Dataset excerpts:
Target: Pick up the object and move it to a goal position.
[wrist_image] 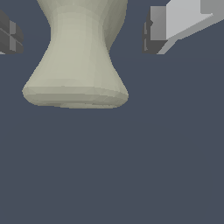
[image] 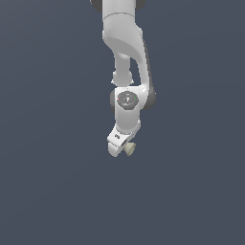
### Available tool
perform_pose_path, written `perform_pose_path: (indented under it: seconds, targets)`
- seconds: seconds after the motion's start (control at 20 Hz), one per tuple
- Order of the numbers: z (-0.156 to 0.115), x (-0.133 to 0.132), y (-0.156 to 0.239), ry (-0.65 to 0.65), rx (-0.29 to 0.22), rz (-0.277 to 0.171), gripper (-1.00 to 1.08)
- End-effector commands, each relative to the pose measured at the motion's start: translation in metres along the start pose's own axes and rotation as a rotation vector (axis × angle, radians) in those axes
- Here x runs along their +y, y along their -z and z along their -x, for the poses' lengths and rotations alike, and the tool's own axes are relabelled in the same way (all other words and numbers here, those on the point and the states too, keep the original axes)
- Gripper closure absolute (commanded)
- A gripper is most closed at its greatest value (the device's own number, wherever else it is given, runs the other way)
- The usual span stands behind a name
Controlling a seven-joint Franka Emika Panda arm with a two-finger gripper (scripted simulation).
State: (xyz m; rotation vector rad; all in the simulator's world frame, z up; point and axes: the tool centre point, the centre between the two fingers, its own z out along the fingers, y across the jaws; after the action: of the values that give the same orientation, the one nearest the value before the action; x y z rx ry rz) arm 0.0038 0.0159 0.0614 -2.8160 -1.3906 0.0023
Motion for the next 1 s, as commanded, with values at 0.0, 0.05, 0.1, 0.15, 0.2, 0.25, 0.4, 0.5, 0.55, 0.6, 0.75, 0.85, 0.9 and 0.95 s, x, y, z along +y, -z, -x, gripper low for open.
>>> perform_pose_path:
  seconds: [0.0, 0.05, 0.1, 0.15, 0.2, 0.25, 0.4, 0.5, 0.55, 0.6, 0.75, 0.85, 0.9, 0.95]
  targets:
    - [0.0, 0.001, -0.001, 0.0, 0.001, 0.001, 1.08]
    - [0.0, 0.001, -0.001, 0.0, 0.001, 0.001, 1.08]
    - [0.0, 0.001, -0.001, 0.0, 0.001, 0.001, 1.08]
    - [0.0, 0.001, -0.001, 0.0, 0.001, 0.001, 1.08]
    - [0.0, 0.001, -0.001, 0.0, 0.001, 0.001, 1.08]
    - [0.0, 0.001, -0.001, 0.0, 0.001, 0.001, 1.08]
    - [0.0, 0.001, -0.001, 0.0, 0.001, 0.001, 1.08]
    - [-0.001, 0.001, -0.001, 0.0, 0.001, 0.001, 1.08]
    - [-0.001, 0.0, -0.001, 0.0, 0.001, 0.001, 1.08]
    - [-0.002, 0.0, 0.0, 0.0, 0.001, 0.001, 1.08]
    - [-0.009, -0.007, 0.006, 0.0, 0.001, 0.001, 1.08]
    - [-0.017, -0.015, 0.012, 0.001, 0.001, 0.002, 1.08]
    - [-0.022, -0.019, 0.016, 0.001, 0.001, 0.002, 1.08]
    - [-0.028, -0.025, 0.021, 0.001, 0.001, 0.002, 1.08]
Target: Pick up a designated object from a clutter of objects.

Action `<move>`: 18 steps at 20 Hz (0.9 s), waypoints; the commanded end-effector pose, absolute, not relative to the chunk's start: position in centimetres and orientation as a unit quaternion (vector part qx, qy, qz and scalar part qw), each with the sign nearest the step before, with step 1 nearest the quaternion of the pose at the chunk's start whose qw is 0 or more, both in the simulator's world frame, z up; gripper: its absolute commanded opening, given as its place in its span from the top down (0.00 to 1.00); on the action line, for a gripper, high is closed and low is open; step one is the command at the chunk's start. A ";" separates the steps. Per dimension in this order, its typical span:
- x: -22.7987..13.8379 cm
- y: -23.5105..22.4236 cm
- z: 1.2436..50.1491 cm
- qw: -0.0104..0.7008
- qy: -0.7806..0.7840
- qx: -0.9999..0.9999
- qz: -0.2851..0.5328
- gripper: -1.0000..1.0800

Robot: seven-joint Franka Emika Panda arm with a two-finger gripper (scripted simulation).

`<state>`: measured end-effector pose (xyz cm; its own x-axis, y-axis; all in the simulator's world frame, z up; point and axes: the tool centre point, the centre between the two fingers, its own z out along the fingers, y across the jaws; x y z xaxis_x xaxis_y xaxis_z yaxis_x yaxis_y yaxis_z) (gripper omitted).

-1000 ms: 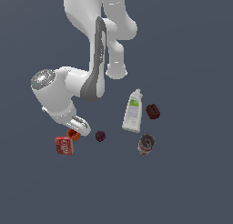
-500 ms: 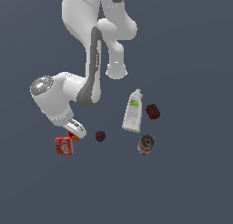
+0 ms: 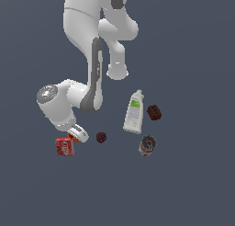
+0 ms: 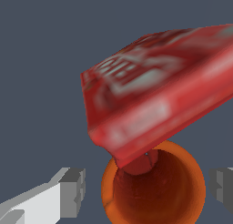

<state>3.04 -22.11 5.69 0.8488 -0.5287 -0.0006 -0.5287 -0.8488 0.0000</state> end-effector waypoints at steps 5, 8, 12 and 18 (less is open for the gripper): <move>3.1 -22.2 3.8 0.000 0.275 -0.961 0.000 0.04; 3.1 -22.2 3.8 0.000 0.275 -0.961 0.000 1.00; 3.1 -22.2 3.8 0.000 0.275 -0.961 0.000 1.00; 3.1 -22.2 3.9 0.000 0.275 -0.961 0.000 1.00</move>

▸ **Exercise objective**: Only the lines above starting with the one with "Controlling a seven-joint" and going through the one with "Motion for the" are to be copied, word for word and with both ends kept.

▸ **Written response**:
Controlling a seven-joint Franka Emika Panda arm with a two-finger gripper (scripted simulation).
State: (xyz m; rotation vector rad; all in the simulator's world frame, z up; point and axes: the tool centre point, the centre between the two fingers, its own z out along the fingers, y across the jaws; after the action: of the values that give the same orientation, the one nearest the value before the action; x y z rx ry rz) arm 0.0038 0.0159 0.0614 -2.8160 -1.3906 0.0023
Motion for the next 1 s, as commanded, with values at 0.0, 0.05, 0.1, 0.15, 0.2, 0.25, 0.4, 0.5, 0.55, 0.6, 0.75, 0.85, 0.9 and 0.95 s, x, y, z along +y, -z, -x, gripper low for open.

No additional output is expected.